The point is, that Darin Ruf has had a remarkable season. If you include the Eastern League Playoffs, he's hit 40 home runs this season, he set Double-A Reading's single-season home run record by hitting 38 home runs, surpassing Ryan Howard, who hit 37. Again, while it's right and good to credit Ruf for an amazing season, keep things in perspective. If you search the record books, you'll find a lot of players with Double-A home run accomplishments who never even made it to the majors, let alone became better than average players at the MLB level. Late in the season, there was talk that Ruf might break the Eastern League record of 41 home runs in a season set by Ken Strong (1930) and tied by Rick Lancellotti (1979). In case you're wondering, Strong never reached the majors and Lancellotti played a total of 36 major league games with two home runs.
It is very possible that Ruf would benefit from a season, or at least a chunk of a season, playing at Triple-A Lehigh Valley.
The risk is this. If you jump Ruf from Reading to the Phillies in a starting role for 2013, you open up a big question mark in the lineup. Yes, there's always a question mark when you put a rookie into The Opening day lineup, but even more so when that player is jumping from Double-A. That's not to say that it can't be done with success. Realize that even elite prospects like Bryce Harper and Mike Trout spent some time at the Triple-A level and for as good as he is, Ruf is nowhere near being considered an elite prospect. Is it possible that pretty much every talent evaluator has underestimated Ruf? Sure. Is it likely? No.
So now that I've thrown some cold water on your Darin Ruf Hall of Fame ballot, you're probably thinking something like this; "what if we platooned him with Domonic Brown?"
Not a great idea. Ruf needs regular at-bats at this point in his career and as the right-handed portion of a platoon, he would be on the short-end of the stick, so to speak. If the choice is to either let him play everyday at Lehigh Valley or platoon in the majors, it's a better idea to make him an IronPig. Besides, Ruf's numbers suggest that he's not going to have trouble hitting right-handed pitching. At Reading this season, his 38 home runs were evenly split between left-handed and right-handed pitchers and he hit a strong .284 against right-handers (and an amazing .392 against lefties).

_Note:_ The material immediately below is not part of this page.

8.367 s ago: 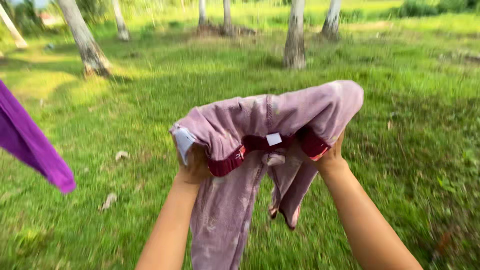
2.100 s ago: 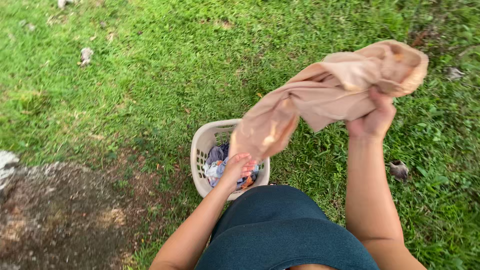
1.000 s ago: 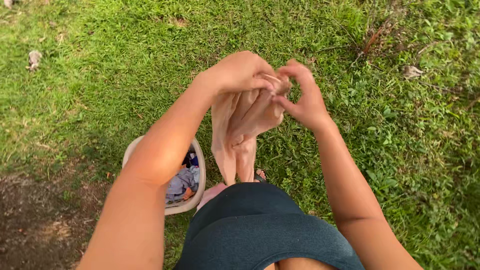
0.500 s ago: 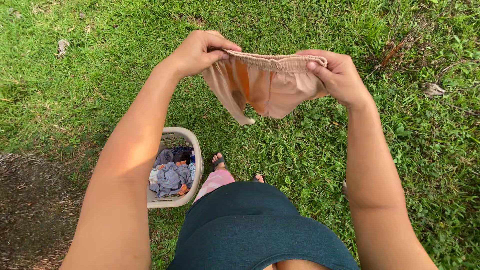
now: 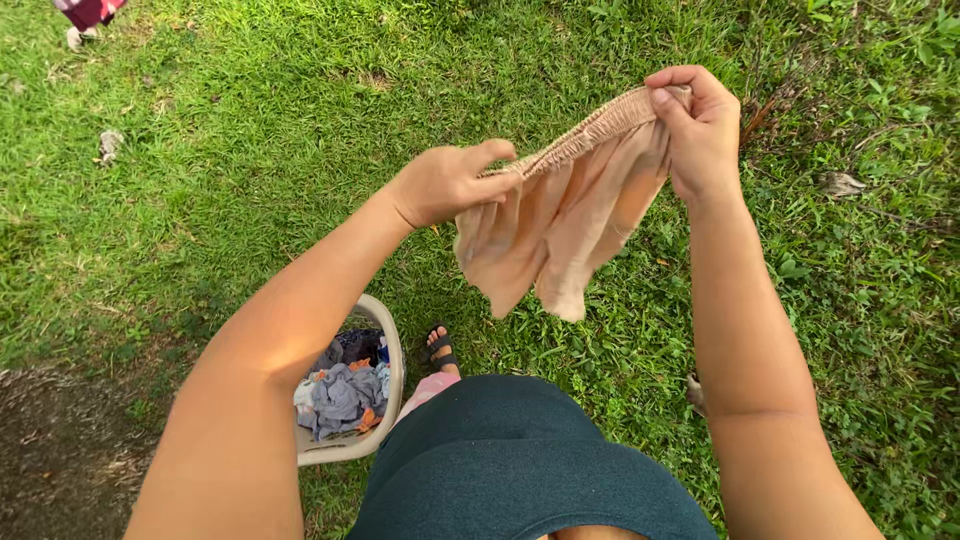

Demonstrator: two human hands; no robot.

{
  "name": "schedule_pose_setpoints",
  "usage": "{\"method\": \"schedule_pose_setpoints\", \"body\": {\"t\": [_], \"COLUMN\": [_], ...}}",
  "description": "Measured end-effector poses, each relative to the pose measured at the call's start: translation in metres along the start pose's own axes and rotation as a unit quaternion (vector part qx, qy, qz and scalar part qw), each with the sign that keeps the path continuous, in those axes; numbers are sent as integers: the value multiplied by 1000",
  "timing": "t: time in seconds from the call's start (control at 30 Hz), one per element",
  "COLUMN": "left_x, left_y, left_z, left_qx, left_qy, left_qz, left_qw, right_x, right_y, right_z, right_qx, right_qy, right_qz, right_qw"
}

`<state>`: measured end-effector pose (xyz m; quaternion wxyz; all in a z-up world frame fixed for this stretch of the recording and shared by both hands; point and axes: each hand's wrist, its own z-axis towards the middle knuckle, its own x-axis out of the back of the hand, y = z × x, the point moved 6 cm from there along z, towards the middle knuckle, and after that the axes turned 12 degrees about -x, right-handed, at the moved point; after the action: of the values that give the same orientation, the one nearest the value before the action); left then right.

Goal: The person takes pieces of clothing out of a laundry basket one at a time, shakes them out by hand, and hangs them onto an outdoor clothesline.

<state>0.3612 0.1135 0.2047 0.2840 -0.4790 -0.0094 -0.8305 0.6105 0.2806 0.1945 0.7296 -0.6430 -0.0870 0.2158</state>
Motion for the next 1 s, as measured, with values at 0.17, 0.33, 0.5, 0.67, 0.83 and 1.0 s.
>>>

Nowhere in this article does it say that Darin Ruf isn't a great player. What it says is that for all of his success, nothing is guaranteed. All of these folks anointing him as the Phillies left fielder in 2013 will disappear quickly if he's hitting .190 with no home runs on May 1st. All that's being stressed is some caution. The Phillies need a big bat in the lineup and Ruf fits that bill perfectly. The only question is whether he's the right guy for the job on opening day or if that needs to be pushed back a little. He's got a sweet swing and loads of talent. He may be a bit of an adventure in left field, but hey, go to Bull's Barbecue and talk defense with the big guy who runs the place. Darin Ruf should provide much more of a Chase Utley than a Bobby Estalella for the Phillies in the near future; the only problem is defining 'near'.